Los motivos reaparecen pero no necesariamente a la ficha siguiente, sino diez, doce, veinte tarjetas más allá, más acá. Lo ha dicho mejor que yo el poeta Francisco Leal, en un temprano texto sobre las fichas publicado el año 2001, en la revista Aérea: “(…) cada representación es la sombra o la ejecución de un temblor que no claudica en decisión ni se silencia en duda. De ahí la necesidad intransable de que el trabajo plástico de Millán se presente en series: una sucesión de trabajos similares y distintos, donde una ficha remite (de “remitente”, como si entablaran un diálogo secreto) a otra, a la anterior, a la siguiente, a la subsiguiente, anulando –a lo menos ensombreciendo– cualquier intento de unidad, sustancia o identidad”.

El arte está en el paso, en la invisible juntura de esos elementos aislados, acaso en el roce de las tarjetas al barajarlas. En el temblor que queda escrito, el del trazo y también el pulso de la mano propia ante estos documentos ajenos. Las fichas, en un sentido, constituyen el reverso de la poesía de Millán, pero esta afirmación es, desde luego, engañosa. El poema no es una ficha pasada en limpio, ni mucho menos. Son facetas distintas y sólo a veces antagónicas de un desarrollo mayor. En aquella antigua entrevista, Millán dijo que alternar la poesía visual con la poesía tradicional era como escribir con ambas manos. Pero no es la mano izquierda la de las fichas y la derecha la de los poemas; verlo así sería falso, pues la idea era, más bien, que una mano confundiera a la otra, que las palabras dibujaran y los dibujos escribieran. Lo que ambos aspectos de la obra de Millán tienen en común es, fundamentalmente, el temblor, la huella de lo intraducible.
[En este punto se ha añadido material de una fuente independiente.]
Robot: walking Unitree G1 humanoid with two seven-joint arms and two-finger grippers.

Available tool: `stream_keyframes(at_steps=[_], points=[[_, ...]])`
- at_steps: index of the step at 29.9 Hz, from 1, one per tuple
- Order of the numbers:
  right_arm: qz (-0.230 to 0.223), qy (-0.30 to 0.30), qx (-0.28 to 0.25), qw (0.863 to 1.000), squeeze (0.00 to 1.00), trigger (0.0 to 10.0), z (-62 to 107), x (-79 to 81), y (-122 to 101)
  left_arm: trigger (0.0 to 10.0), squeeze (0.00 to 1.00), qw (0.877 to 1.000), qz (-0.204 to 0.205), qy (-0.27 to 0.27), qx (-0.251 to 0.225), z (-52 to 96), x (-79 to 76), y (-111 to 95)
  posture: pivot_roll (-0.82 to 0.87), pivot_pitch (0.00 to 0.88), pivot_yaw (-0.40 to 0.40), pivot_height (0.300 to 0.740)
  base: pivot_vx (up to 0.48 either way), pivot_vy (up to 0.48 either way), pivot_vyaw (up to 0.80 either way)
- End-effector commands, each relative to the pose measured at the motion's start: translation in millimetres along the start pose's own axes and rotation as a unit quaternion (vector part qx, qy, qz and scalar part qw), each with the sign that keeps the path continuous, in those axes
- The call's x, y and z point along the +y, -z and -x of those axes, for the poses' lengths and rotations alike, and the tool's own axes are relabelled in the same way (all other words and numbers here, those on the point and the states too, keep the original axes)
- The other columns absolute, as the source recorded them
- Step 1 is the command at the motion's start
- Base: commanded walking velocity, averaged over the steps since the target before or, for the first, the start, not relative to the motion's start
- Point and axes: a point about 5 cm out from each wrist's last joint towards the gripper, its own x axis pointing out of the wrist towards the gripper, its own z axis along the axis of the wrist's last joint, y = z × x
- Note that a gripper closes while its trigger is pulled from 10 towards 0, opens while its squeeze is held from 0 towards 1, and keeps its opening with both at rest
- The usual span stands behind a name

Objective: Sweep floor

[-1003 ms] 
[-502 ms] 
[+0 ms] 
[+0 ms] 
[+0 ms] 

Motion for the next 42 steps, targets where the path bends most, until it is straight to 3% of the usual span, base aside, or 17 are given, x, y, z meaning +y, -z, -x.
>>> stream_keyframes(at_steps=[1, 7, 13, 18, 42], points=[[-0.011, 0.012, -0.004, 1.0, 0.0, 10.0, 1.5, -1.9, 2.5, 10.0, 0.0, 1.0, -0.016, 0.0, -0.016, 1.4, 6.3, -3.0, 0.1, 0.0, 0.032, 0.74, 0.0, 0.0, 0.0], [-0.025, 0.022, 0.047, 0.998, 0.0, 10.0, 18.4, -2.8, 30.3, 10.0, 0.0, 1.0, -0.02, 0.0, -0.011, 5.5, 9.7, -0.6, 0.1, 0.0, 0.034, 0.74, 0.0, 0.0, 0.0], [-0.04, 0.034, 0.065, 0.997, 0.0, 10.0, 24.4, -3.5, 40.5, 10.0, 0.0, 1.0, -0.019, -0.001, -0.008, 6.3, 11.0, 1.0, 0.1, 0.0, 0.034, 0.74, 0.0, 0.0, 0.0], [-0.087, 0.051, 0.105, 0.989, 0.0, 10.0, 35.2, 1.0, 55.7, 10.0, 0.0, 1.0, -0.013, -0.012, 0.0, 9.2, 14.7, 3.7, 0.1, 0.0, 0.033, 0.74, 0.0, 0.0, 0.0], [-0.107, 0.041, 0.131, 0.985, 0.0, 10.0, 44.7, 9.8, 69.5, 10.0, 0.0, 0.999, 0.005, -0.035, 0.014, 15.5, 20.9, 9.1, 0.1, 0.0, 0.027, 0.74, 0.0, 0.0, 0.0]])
Pinorra Aguirre ha revisado con paciencia y lucidez este material valioso y casi inabordable. Me gusta la velocidad con que pasan las fichas: la cámara acelera o bien se queda en algunas imágenes cruciales, pero el criterio escapa, finalmente, a todo reduccionismo. Hay señales, pero no hay interpretaciones ni simplificaciones, por el contrario, Pinorra ha conseguido recrear el espíritu anárquico de la obra. Dos movimientos se cruzan de manera muy fina y radical: de un lado vemos a Millán, el enfermo del Mal de Archivo que decía Derrida, rayando las fichas y ordenándolas en las cajas de zapatos; del otro lado está Pinorra desclasificando, eligiendo, procediendo con benjaminiana melancolía, juntando las partes de un todo que no llegará. La música de Diego Aguirre hace el resto y el resto es mucho: las imágenes, las palabras y la música colaboran para conseguir veinte alucinantes y alucinados minutos que los lectores-espectadores de Gonzalo Millán sólo podemos agradecer.

Alejandro Zambra

(Leído en el lanzamiento de Archivo Zonaglo, Cineteca nacional, Santiago, 11 de agosto de 2008).